The adventures of intersectional TV programming for early 2000s kids.

Words by Sarah Dolgin Art by Matt Latvis

Your “Ben 10” calendar tells you it’s another Sunday morning in 2008, so you head downstairs to grab a box of Apple Jacks and turn on the tube to indulge in your Cartoon Network diet.

The past week in second grade was a bit rough because you don’t like running around as much as the other kids and prefer making art creations indoors. But that’s okay, you think to yourself, as you watch your favorite show “Chowder.” The “Sniffleball” episode comes on. The nine-yearold, bright purple, rabbit-esque creature typically spends his time as an apprentice for Chef Mung Daal, but Mung Daal decides in this episode that Chowder needs to go play sports games with the other kids instead of spending all of his time in the kitchen. He’s subject to advances by Panini, a girl whom he has no interest in, and is picked on by bully Gorgonzola. You see yourself in Chowder, and see how he triumphs through the woes of elementary school.

Cartoon Network raised early 2000s kids on tales of anxious characters with real-life worries in mystical settings that challenged societal norms and made us better people because of it.

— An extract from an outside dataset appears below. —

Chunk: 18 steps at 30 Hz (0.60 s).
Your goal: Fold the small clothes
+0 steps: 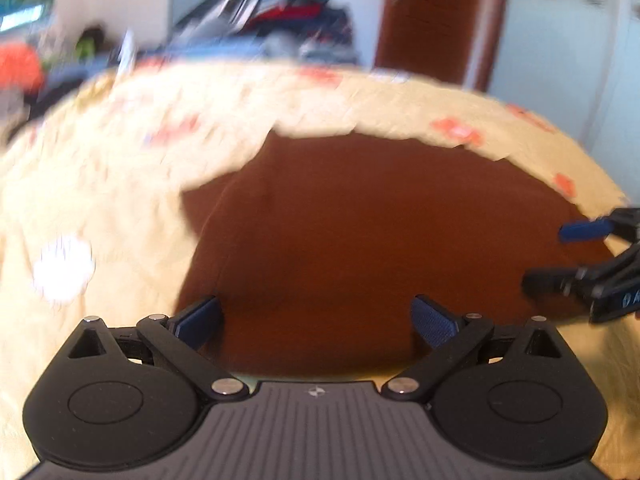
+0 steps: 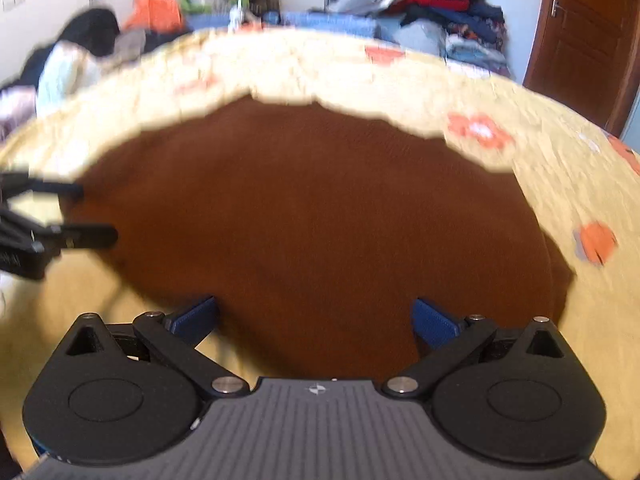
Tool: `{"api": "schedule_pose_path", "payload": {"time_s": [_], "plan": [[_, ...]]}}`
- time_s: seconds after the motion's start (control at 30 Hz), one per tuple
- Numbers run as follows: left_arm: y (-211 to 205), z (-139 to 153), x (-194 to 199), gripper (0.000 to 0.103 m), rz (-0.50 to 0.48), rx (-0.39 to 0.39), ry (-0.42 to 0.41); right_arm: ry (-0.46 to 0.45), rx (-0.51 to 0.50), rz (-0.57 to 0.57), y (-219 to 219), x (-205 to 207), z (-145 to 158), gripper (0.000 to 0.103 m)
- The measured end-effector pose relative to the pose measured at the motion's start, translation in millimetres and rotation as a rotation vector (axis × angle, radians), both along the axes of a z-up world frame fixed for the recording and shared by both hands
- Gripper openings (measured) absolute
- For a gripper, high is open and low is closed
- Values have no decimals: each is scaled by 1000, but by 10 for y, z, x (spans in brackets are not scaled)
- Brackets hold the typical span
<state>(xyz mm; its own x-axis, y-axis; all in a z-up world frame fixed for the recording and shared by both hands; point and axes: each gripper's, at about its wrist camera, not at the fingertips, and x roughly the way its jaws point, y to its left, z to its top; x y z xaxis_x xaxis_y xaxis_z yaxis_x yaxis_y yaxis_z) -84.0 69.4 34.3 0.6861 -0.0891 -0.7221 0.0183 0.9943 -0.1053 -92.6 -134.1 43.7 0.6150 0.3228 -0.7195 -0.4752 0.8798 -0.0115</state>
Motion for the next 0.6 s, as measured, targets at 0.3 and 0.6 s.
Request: {"api": "schedule_pose_path", "payload": {"time_s": [0.3,0.6], "plan": [[618,-31,-356,103,299,-386,0,38,46,11,-33,24,-40,103],[691,-315,-126,92,441,-954,-4,157,426,-106,-344,316,204,103]]}}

In Chapman University alumnus Carl Suby’s thesis, he explores the liberal outlook embodied by the network: “The slant of this ecosystem, while remaining throughout its trajectory, evolves from emphasizing the performativity of gendered identities to presentations of gender egalitarian cultures and the difference of experience between racial and cultural groups.”

In Suby’s work, he discusses an episode of “The Marvelous Misadventures of Flapjack,” “Beard Buddies,” in which Flapjack aids his mentor K’Nuckles in a beard-growing contest that is meant to represent the toughest adventurer. At the episode’s closing, the stereotypical, buff, malepresenting contestants are revealed as women in drag. While elementary schoolers at this time may not have known that what they were seeing was “drag,” it was introduced as normal, exciting, and whimsical.

As our brains developed, Cartoon Network illustrated them with diverse body types, fluid gender identities, and friendships that transcended the typical, setting our kid minds up to acknowledge and accept differences between ourselves and the people we would encounter in the world.